_TASK DESCRIPTION:_ The string "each" appears in some lines of the data. Report how many, with no other words.

==== INPUT DATA

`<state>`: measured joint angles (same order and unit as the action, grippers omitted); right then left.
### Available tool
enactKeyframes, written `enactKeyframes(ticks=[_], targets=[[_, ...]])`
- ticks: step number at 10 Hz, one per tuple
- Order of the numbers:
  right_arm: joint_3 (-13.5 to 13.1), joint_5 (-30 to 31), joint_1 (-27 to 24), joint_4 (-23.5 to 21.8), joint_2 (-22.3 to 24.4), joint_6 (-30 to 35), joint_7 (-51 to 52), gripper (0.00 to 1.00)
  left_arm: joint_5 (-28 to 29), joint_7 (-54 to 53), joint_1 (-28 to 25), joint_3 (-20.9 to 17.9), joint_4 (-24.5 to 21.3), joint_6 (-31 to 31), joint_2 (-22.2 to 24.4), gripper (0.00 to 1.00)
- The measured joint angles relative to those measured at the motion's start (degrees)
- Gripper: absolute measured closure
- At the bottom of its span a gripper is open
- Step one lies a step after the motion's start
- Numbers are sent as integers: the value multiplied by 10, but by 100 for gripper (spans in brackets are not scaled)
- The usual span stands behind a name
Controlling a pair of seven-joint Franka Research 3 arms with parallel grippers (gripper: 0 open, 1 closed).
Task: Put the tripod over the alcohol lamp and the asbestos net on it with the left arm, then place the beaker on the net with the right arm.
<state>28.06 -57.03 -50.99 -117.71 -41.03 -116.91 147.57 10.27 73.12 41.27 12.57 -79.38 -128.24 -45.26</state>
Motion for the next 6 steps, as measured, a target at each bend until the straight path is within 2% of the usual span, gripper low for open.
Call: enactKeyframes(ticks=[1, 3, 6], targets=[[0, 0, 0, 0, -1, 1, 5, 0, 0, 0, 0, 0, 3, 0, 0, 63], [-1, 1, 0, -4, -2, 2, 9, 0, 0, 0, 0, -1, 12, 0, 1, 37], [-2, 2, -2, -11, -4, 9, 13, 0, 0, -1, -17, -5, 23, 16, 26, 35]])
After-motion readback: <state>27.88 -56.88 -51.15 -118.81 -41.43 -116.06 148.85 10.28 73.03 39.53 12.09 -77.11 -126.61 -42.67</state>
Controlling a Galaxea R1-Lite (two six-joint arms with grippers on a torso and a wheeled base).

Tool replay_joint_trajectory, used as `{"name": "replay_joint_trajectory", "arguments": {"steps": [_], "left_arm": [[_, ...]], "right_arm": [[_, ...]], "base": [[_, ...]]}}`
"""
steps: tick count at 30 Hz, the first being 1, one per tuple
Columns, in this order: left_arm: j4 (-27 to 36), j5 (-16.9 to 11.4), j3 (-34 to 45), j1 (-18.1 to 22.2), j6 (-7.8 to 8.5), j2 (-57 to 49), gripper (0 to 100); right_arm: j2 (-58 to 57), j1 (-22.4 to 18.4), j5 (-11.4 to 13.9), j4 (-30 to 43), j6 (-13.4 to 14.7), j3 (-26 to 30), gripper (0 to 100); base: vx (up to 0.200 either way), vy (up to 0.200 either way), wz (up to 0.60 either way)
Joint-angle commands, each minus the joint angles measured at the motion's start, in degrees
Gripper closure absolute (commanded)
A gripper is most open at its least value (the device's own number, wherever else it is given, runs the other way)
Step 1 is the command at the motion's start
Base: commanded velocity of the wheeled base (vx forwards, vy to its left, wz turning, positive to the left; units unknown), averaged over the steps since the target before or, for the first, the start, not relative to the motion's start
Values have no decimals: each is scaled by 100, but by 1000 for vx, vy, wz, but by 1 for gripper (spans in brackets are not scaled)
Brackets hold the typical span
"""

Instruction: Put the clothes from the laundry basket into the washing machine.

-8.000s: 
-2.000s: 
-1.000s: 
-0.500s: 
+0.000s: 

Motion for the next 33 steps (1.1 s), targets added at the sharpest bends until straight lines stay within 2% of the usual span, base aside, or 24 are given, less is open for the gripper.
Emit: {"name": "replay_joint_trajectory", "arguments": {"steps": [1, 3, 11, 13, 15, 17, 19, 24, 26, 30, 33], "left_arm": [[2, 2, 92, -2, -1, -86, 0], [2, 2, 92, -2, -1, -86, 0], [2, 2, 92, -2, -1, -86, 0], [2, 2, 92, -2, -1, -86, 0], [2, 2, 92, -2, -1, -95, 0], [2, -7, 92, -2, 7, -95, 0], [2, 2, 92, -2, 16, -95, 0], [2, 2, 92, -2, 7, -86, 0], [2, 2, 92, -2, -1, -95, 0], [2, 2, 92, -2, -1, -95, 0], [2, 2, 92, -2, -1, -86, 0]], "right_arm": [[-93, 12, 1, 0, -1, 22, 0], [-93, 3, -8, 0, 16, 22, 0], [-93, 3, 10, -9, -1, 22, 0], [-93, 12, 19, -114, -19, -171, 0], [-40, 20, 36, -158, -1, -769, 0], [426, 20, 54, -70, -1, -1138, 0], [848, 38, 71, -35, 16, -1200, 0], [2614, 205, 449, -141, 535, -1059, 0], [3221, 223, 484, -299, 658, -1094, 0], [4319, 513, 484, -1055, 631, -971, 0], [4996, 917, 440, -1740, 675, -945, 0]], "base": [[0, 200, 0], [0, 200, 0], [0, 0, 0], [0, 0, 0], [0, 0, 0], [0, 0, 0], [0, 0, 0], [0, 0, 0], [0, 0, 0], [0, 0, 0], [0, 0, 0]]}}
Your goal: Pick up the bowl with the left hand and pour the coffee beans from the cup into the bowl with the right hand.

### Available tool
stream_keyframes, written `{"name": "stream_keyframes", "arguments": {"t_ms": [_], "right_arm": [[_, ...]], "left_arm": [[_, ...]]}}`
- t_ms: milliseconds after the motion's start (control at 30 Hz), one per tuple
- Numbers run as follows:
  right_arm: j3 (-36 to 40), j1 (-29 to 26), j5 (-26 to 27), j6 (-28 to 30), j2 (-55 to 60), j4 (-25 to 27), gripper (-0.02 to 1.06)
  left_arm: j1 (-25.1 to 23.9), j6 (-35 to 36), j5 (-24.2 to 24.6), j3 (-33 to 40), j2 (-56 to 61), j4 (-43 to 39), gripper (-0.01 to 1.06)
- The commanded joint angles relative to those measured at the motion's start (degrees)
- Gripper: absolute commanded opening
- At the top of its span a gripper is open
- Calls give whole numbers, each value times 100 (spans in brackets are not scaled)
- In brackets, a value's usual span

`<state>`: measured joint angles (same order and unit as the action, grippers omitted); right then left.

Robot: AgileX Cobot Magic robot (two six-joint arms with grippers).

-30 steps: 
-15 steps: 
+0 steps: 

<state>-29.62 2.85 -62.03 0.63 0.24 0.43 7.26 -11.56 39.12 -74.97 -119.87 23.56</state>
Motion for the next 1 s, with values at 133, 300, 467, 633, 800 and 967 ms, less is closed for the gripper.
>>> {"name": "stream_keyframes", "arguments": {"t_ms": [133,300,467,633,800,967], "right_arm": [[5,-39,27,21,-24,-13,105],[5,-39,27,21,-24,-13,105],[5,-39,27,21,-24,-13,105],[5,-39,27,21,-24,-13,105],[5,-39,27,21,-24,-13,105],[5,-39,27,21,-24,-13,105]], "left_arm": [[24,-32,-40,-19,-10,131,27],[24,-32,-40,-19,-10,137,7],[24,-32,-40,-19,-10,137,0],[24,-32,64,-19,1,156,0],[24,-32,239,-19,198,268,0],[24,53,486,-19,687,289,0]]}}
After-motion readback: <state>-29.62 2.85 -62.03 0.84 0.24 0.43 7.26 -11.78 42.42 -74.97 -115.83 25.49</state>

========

_RESPONSE AREA:_ 4